Tomé Pires (1465?–1524 or 1540) was a Portuguese apothecary from Lisbon who spent 1512 to 1515 in Malacca immediately after the Portuguese conquest, at a time when Europeans were only first arriving in Southeast Asia. After his arduous experiences in India and the East Indies, he headed the first official embassy since the 14th century from a European nation in China (Portugal, to the Chinese Zhengde Emperor, during the Ming dynasty), where he died.

Pires was apothecary to the ill-fated Afonso, Prince of Portugal, son of King John II of Portugal.

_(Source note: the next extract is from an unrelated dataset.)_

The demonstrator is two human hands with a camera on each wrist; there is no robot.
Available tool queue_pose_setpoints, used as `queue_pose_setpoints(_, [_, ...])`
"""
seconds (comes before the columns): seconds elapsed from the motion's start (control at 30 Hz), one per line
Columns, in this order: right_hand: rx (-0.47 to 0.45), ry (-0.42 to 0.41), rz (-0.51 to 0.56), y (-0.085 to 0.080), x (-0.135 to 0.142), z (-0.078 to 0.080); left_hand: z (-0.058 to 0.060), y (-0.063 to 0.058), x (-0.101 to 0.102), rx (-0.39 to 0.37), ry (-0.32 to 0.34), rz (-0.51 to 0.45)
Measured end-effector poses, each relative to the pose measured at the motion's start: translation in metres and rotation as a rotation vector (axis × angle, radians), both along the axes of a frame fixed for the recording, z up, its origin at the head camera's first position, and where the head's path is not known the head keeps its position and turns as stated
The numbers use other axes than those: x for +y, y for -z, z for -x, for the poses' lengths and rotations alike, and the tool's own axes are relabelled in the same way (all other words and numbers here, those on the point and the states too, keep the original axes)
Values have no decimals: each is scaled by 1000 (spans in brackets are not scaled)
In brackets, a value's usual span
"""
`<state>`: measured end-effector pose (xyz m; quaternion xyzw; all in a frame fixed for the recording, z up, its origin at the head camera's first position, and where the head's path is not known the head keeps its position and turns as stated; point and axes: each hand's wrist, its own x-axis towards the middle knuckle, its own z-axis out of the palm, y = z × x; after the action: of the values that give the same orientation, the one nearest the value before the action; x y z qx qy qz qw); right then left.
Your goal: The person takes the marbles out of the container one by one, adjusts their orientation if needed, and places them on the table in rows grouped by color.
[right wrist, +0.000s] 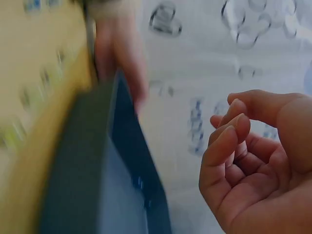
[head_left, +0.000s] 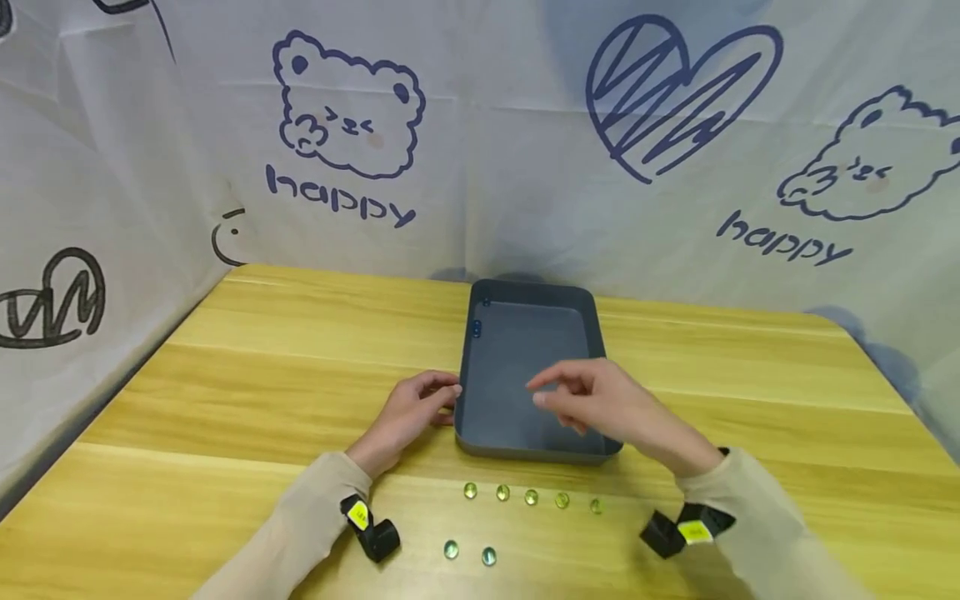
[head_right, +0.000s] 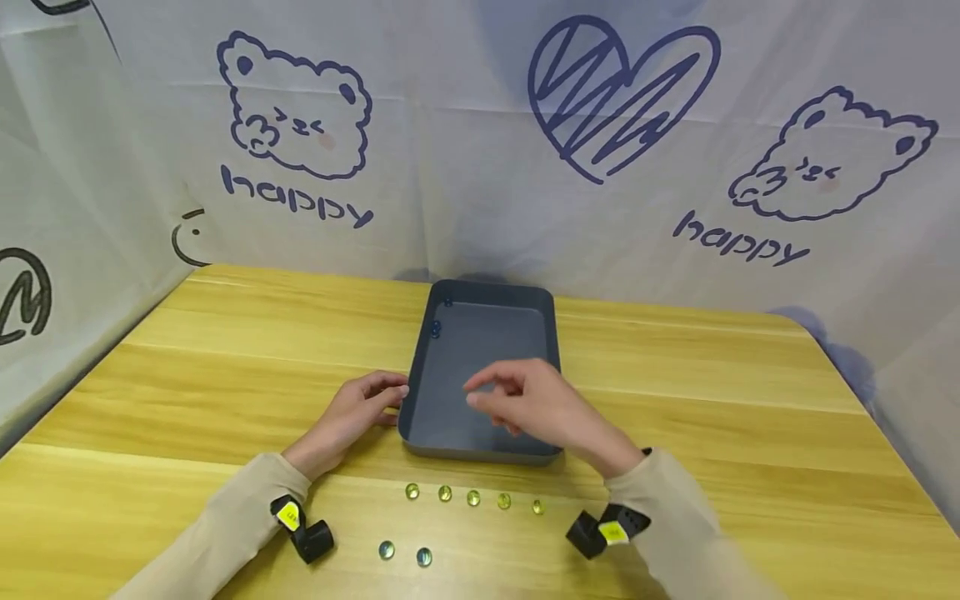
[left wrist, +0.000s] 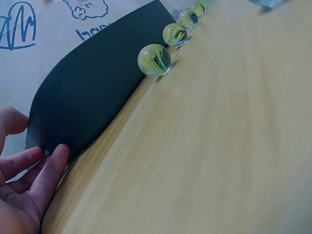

He went to India in 1511, invested as "factor of drugs", the Eastern commodities that were an important element of what is generally called "the spice trade". In Malacca and Cochin he avidly collected and documented information on the Malay-Indonesian area, and personally visited Java, Sumatra and Maluku.

The Suma Oriental 
From his Malay-Indonesia travels, he wrote a landmark book on Asian trade, the Suma Oriental que trata do Mar Roxo até aos Chins (Summa of the East, from the Red Sea up to the Chinese). He wrote the book in Malacca and India between 1512 and 1515, completing it before the death of Afonso de Albuquerque (December 1515).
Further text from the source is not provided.